When a Ukrainian vessel loaded with illegal immigrants, including 30 women earmarked for the lucrative American sex industry, goes aground within sight of its destination, Alex is among the first law-enforcement officials at the scene. Her heart moved for the thousandth time by the survivors’ laboriously translated tales of brutal oppression, she is determined to spend every ounce of her energy, along with that of former U.S. Attorney Donovan Baynes’ Joint Trafficking Task Force, in the quest to learn who ensured that at least one of the Jane Does didn’t survive. But the city that never sleeps keeps supplying high-profile diversions. First Baynes’ classmate Ethan Leighton, a congressman from the Upper West Side, is picked up for a DUI. Then his mistress, Mexican immigrant Salma Zunega, and their love child Ana go missing after she’s repeatedly called 911 on him, then denied ever placing the calls for help. When Salma is next seen, she’s been stabbed to death and tossed down a well on the grounds of Gracie Mansion. (You won’t believe where Ana finally turns up.) Every politician in the city seems to be implicated, most of them inspired by unwilling tabloid hogs like Bernard Kerik, Eliot Spitzer and John Edwards.

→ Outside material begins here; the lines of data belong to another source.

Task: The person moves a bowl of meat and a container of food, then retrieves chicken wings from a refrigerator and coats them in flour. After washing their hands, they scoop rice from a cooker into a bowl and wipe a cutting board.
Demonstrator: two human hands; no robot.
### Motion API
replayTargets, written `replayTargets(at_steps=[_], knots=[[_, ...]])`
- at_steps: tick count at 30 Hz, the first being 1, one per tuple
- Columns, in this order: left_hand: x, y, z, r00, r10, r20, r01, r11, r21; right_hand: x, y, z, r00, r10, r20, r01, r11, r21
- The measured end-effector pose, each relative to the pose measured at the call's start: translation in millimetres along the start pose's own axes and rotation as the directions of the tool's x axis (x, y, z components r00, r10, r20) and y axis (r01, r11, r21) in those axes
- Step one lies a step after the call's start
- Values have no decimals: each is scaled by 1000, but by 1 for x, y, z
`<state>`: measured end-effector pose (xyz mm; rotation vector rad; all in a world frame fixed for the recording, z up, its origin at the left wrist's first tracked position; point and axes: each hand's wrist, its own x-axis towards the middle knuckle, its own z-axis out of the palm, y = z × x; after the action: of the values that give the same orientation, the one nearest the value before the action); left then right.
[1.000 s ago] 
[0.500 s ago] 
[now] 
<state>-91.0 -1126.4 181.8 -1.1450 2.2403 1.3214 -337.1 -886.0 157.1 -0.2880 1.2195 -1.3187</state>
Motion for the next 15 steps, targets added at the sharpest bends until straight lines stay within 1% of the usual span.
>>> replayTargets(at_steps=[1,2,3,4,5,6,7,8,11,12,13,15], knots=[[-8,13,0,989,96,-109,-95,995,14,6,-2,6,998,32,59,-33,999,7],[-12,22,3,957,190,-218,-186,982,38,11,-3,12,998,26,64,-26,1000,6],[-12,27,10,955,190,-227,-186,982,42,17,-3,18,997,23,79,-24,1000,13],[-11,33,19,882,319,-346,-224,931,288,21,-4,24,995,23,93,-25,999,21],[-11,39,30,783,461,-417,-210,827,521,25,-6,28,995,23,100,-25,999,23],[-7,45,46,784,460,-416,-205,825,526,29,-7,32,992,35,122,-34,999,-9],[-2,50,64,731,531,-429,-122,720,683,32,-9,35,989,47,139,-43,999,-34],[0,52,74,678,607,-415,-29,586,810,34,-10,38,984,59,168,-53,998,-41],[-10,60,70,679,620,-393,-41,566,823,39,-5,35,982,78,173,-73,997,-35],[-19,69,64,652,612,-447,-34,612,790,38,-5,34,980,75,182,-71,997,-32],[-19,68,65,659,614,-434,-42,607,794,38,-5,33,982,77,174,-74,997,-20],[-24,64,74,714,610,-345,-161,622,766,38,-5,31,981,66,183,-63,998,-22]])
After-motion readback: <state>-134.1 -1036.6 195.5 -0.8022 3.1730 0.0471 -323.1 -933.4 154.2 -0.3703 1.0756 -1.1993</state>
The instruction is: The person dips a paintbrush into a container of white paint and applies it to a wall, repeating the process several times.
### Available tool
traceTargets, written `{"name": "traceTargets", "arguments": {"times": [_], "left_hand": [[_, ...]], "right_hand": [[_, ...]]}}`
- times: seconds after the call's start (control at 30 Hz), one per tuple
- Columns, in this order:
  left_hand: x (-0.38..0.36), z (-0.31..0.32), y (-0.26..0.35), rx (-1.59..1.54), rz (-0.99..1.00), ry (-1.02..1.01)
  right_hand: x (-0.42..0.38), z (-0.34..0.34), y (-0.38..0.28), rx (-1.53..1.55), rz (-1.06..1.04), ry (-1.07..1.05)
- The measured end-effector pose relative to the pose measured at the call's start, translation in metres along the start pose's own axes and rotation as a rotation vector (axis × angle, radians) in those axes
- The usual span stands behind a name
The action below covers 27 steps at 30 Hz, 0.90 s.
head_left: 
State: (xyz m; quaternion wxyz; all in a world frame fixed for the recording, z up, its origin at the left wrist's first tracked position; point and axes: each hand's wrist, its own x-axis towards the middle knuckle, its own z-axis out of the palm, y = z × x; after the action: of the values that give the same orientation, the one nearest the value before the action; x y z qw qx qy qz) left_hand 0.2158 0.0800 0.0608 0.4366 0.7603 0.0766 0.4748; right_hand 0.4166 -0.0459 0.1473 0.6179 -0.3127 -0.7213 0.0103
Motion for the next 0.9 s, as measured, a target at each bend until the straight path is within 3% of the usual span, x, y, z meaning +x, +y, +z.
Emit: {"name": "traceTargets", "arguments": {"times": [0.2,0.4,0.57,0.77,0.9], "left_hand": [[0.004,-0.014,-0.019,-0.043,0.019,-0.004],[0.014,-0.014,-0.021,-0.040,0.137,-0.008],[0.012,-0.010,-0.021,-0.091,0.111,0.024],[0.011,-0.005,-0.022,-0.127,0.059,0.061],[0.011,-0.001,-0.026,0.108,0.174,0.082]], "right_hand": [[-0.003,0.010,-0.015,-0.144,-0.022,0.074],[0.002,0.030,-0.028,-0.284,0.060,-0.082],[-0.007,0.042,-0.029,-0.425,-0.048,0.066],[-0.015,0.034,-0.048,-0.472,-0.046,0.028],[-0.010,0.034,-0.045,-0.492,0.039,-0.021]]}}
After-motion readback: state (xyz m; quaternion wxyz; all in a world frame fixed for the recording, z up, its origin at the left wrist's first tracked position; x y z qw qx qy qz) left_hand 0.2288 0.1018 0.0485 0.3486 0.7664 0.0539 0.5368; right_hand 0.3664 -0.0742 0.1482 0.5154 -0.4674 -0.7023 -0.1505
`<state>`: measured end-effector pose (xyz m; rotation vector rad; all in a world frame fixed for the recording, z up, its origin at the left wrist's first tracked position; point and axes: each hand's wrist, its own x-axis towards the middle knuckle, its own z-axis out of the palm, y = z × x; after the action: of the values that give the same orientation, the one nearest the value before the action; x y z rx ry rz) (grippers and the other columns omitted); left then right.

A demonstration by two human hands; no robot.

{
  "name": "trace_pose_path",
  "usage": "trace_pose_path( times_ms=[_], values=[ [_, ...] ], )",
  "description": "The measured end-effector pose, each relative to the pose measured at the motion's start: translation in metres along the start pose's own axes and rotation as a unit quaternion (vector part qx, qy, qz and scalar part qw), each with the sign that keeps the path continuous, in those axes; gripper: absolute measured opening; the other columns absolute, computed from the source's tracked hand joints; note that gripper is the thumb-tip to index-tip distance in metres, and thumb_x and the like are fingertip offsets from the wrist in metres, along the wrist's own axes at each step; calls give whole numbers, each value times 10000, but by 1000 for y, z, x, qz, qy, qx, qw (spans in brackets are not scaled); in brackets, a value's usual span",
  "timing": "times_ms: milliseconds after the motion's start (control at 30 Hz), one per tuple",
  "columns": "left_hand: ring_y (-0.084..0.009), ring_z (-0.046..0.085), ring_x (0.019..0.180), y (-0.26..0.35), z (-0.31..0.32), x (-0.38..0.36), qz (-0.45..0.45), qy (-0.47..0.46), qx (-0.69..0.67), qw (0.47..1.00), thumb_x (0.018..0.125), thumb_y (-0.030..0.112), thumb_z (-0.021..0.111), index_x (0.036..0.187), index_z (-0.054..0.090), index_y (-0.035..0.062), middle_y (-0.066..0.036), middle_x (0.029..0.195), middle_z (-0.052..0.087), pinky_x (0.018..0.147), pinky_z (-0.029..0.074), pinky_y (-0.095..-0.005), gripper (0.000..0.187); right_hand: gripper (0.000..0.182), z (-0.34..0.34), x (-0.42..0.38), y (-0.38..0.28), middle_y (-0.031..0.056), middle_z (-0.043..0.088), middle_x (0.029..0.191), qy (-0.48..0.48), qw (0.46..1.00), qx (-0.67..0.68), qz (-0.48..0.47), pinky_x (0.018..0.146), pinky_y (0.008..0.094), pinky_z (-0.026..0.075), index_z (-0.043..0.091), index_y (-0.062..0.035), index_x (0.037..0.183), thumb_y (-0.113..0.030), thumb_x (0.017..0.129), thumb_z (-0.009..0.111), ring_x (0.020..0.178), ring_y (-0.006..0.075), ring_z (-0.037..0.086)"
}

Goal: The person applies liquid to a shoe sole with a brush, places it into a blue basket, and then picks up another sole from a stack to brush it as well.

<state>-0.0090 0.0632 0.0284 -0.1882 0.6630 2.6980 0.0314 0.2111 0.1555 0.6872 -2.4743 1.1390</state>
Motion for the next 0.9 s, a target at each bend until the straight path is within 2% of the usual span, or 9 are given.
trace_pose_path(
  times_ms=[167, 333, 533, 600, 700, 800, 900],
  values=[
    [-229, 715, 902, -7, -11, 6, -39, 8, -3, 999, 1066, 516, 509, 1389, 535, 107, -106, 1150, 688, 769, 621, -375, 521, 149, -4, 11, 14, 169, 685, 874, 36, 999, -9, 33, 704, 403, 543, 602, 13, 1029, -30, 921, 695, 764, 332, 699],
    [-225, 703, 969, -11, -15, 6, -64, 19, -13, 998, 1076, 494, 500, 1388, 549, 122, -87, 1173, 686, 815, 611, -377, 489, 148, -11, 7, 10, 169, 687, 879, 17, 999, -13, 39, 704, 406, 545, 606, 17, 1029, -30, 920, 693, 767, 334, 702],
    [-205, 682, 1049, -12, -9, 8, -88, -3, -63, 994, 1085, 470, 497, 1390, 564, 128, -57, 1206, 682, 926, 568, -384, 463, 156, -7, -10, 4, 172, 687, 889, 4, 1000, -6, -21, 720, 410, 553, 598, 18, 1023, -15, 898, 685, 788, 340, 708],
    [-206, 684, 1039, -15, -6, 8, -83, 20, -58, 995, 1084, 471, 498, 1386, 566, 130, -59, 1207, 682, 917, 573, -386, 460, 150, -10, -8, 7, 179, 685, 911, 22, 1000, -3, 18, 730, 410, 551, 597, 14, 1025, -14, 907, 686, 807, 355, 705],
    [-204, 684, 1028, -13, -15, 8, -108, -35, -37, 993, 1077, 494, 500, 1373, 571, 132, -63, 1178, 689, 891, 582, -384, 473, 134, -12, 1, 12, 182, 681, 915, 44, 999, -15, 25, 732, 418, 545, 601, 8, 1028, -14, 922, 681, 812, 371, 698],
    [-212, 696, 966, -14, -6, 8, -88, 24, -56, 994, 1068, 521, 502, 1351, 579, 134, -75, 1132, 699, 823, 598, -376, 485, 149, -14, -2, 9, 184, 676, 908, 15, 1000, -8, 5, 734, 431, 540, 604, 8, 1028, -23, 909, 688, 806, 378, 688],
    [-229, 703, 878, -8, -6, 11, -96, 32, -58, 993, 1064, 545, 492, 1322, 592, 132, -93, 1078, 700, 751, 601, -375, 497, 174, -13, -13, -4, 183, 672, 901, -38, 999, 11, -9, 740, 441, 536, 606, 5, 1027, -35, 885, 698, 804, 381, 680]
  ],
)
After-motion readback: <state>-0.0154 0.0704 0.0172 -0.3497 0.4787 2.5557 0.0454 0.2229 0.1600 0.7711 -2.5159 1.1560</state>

Even as she rehashes recent juicy scandals, Fairstein dishes out a steady stream of tourist-grade background info on Archibald Gracie and the mansion he built. But all this historical exposition, which often threatens to sink Alex’s cases (Lethal Legacy, 2009, etc.), becomes surprisingly relevant when a rose-shaped tattoo links high crimes and low, and Alex realizes that her distinguished colleagues are actually suspects.
Thrills, gossip, sex, history, self-righteous indignation and hints of parallels to the contemporary rich and famous, all whipped to a fine frenzy. Fairstein’s most potent cocktail since Entombed (2005).